[Items from a dataset]
+-------+
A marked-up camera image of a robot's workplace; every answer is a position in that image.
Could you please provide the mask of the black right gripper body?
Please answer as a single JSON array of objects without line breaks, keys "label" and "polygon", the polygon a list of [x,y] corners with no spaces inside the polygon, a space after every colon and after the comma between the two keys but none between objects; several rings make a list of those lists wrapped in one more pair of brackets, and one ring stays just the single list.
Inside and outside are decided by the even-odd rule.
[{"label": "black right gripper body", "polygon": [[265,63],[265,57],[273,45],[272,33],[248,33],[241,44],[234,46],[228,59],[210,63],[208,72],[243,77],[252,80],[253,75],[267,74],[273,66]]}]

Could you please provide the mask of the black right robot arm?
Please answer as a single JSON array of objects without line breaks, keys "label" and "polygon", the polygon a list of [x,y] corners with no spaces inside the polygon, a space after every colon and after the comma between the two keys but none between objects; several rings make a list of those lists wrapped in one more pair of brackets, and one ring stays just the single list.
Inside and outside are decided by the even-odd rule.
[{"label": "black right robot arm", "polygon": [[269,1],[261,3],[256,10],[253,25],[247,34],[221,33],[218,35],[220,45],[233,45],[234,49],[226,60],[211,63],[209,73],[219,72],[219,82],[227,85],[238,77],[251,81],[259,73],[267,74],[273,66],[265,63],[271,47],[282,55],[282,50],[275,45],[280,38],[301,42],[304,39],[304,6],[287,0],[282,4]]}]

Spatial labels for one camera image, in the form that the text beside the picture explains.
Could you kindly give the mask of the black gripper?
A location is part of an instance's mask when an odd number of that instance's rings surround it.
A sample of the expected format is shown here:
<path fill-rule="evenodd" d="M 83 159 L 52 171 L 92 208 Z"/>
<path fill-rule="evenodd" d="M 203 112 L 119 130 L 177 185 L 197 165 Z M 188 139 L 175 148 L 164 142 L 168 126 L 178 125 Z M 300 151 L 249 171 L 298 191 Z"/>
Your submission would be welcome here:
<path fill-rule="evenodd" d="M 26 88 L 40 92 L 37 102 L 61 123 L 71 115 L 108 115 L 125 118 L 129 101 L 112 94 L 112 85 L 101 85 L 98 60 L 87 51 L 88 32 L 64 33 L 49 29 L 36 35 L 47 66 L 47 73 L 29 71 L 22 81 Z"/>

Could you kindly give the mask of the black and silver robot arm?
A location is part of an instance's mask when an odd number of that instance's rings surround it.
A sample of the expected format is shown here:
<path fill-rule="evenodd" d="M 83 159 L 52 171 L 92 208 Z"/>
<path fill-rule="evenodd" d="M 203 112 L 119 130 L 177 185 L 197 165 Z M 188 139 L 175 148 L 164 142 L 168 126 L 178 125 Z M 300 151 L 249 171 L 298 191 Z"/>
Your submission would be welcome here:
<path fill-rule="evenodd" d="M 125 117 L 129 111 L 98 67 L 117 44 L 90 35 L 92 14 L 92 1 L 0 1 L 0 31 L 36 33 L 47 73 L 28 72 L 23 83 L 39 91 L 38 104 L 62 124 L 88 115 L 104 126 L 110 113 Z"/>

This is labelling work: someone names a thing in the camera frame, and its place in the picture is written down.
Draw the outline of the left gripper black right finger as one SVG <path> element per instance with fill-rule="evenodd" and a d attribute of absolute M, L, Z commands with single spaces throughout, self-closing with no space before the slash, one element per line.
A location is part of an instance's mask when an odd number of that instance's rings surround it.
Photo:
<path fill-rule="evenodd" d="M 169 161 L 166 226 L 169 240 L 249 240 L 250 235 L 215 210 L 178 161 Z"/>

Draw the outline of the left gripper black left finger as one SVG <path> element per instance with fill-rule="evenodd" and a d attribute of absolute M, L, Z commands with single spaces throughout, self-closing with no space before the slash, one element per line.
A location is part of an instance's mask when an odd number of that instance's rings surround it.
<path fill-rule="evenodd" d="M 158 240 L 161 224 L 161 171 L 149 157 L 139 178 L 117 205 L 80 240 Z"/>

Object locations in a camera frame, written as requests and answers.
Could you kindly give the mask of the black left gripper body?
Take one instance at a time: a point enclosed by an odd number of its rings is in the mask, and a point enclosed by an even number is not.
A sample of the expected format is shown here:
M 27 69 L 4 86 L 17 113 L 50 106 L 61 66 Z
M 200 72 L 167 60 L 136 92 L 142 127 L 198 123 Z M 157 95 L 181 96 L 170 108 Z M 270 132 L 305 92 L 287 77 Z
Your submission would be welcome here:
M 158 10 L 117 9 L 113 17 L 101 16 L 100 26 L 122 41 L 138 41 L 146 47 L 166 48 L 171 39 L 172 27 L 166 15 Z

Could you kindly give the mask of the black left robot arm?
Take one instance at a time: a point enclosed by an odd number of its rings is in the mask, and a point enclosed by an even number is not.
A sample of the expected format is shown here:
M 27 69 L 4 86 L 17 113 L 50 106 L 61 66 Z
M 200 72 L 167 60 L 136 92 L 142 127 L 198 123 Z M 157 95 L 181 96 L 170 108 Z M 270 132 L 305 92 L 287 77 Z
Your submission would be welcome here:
+-------+
** What to do **
Filter the preceding entries down to the lines with "camera".

** Solution for this task **
A marked-up camera image of a robot's workplace; every answer is a position in that image.
Spatial labels for one camera image, in the form that the text beside the picture explains.
This is labelling work: someone names a thing in the camera frame, and its place in the picture is written down.
Object locations in a camera frame, written as requests and answers.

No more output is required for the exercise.